Search code examples
pythonregexnlp

Tokenize text but keep compund hyphenated words together


I am trying to clean up text using a pre-processing function. I want to remove all non-alpha characters such as punctuation and digits, but I would like to retain compound words that use a dash without splitting them (e.g. pre-tender, pre-construction).

def preprocess(text):
  #remove punctuation
  text = re.sub('\b[A-Za-z]+(?:-+[A-Za-z]+)+\b', '-', text)
  text = re.sub('[^a-zA-Z]', ' ', text)
  text = text.split()
  text = " ".join(text)
  return text

For instance, the original text:

"Attended pre-tender meetings" 

should be split into

['attended', 'pre-tender', 'meeting'] 

rather than

['attended', 'pre', 'tender', 'meeting']

Any help would be appreciated!


Solution

  • To remove all non-alpha characters but - between letters, you can use

    [\W\d_](?<![^\W\d_]-(?=[^\W\d_]))
    

    ASCII only equivalent:

    [^A-Za-z](?<![A-Za-z]-(?=[A-Za-z]))
    

    See the regex demo.
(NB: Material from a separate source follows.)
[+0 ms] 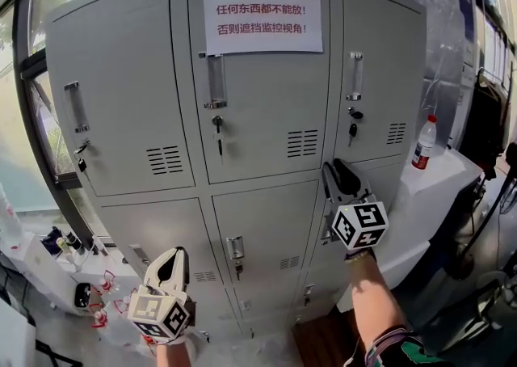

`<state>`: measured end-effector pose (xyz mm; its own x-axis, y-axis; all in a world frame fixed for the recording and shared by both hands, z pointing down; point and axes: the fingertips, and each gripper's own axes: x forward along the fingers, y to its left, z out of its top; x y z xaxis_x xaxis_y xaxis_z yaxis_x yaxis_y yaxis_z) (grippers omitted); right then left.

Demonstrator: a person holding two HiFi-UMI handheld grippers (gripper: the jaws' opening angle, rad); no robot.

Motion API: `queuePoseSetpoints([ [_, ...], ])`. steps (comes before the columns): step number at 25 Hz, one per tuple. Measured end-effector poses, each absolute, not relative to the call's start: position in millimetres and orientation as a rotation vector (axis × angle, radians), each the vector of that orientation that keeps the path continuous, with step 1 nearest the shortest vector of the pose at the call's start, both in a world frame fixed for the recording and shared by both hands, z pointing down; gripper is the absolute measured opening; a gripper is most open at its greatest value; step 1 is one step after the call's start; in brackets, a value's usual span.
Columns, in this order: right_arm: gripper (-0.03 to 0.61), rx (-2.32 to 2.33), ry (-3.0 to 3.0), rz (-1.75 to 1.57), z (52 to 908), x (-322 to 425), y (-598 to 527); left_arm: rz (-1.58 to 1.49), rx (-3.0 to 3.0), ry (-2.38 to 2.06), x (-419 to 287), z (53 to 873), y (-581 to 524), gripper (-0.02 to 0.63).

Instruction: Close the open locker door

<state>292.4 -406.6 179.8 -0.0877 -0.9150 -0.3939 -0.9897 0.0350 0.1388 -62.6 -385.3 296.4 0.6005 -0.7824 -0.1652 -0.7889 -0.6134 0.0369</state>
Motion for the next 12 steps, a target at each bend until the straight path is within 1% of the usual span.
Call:
queuePoseSetpoints([
  [7,0.087,-2.013,2.094,0.547,192,240,-376,0.252,-2.768,1.397,-126,309,-377,0.021],
  [12,0.087,-2.064,2.087,0.49,221,199,-347,0.228,-2.775,1.382,-170,322,-370,0.021],
])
Details:

    • [\W\d_] - any non-letter
    • (?<![^\W\d_]-(?=[^\W\d_])) - a negative lookbehind that fails the match if there is a letter and a - immediately to the left, and right after -, there is any letter (checked with the (?=[^\W\d_]) positive lookahead).

    See the Python demo:

    import re
    
    def preprocess(text):
      #remove all non-alpha characters but - between letters
      text = re.sub(r'[\W\d_](?<![^\W\d_]-(?=[^\W\d_]))', r' ', text)
      return " ".join(text.split())
    
    print(preprocess("Attended pre-tender, etc meetings."))
    # => Attended pre-tender etc meetings